You are viewing a plain text version of this content. The canonical link for it is here.
Posted to yarn-issues@hadoop.apache.org by "Vrushali C (JIRA)" <ji...@apache.org> on 2019/03/22 06:01:00 UTC
[jira] [Commented] (YARN-9395) Short Names for repeated Hbase Column names

    [ https://issues.apache.org/jira/browse/YARN-9395?page=com.atlassian.jira.plugin.system.issuetabpanels:comment-tabpanel&focusedCommentId=16798738#comment-16798738 ] 

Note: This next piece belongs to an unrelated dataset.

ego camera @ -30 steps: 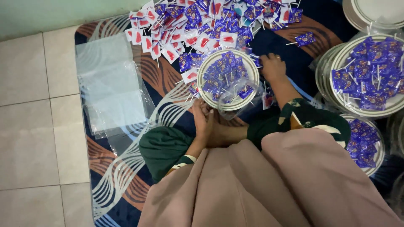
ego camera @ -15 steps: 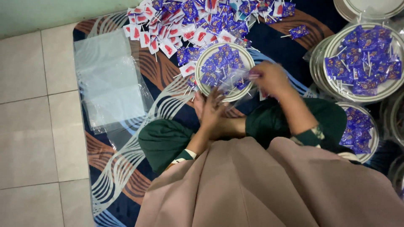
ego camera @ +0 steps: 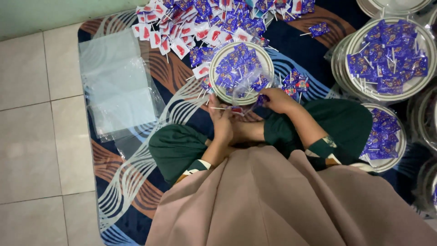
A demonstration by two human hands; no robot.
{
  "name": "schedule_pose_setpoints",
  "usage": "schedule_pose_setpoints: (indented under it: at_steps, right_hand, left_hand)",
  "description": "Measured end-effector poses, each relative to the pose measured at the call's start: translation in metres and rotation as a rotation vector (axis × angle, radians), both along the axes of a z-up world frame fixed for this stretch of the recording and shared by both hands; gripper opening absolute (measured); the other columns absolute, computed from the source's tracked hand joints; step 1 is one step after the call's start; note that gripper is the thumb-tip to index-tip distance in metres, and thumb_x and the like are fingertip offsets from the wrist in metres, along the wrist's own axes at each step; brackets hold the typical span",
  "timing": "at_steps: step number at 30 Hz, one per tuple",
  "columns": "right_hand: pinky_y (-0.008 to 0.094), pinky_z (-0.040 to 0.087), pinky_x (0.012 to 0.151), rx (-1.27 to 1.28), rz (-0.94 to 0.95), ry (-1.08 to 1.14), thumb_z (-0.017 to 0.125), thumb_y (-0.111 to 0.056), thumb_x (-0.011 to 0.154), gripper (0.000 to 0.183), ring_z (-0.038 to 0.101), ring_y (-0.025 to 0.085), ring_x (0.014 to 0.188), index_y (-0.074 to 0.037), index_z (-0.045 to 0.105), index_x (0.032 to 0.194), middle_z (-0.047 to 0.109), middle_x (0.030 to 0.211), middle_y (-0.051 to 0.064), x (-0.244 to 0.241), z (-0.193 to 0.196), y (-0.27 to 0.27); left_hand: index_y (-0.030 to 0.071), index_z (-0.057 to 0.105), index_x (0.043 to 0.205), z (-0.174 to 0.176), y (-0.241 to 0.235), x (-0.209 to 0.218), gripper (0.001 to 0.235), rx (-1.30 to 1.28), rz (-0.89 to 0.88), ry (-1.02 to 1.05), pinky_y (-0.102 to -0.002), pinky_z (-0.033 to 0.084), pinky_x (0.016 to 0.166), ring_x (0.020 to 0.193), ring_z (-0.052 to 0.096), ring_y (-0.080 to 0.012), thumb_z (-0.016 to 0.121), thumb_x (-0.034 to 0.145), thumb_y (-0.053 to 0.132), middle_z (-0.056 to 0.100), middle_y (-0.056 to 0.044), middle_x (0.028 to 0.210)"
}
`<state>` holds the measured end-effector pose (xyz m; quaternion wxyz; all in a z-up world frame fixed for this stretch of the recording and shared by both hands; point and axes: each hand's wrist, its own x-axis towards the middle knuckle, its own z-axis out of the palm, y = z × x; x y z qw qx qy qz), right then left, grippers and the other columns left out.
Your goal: The person sits on a mat and packs individually wrapped candies into clear plastic bags. They place candies onto a plate, insert the plate into a bag, and seal it. The person repeats this process with multiple plates and candies.
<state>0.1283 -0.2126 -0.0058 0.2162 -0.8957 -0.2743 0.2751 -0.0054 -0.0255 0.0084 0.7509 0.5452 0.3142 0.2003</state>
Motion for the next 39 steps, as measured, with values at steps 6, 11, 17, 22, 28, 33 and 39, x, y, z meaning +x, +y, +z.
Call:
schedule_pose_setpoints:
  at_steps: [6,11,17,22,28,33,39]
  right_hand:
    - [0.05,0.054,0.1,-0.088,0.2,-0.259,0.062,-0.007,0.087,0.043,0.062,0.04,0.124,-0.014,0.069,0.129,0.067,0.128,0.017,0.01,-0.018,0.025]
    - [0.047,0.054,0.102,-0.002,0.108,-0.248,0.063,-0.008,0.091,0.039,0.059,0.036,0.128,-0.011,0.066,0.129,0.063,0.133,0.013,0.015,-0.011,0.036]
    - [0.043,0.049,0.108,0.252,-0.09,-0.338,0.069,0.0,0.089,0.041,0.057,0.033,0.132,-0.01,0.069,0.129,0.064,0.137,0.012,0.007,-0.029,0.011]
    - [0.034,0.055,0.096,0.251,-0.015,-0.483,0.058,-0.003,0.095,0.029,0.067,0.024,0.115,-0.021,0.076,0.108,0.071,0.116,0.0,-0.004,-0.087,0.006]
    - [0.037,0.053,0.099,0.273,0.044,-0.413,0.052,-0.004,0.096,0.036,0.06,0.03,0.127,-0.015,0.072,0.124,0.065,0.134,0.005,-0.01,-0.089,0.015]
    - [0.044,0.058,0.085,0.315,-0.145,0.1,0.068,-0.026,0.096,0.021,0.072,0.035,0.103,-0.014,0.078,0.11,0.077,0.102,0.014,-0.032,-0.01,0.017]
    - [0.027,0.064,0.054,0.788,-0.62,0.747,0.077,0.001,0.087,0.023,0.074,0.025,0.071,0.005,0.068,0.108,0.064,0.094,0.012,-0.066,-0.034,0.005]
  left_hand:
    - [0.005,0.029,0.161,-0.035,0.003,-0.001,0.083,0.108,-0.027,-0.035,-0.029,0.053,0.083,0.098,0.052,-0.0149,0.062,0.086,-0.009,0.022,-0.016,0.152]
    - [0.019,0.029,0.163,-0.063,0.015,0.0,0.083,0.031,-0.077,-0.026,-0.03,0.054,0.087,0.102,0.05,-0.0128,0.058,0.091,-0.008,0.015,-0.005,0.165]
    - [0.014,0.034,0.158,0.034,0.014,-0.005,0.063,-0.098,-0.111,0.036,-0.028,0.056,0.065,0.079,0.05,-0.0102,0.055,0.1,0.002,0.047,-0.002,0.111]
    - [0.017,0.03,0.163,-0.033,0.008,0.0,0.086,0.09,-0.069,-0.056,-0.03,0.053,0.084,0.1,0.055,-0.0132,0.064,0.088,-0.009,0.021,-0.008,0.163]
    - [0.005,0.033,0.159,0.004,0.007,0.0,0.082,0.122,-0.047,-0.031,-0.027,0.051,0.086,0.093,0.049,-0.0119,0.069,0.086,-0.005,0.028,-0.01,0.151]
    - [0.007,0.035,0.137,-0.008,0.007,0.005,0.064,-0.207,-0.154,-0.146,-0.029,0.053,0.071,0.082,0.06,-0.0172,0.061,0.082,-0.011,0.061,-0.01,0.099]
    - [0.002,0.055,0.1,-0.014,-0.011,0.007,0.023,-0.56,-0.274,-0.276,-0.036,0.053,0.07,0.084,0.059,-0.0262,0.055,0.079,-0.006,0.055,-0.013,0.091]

Vrushali C commented on YARN-9395:
----------------------------------

Very good jira Prabhu. I agree that majority of the counter names are going to be repeated over and over again across jobs. Please do give it some thought and let's discuss about potential solutions. 

With Phoenix, since they have a predefined schema for a table, it is an option to have a mapping for a column name to a number. 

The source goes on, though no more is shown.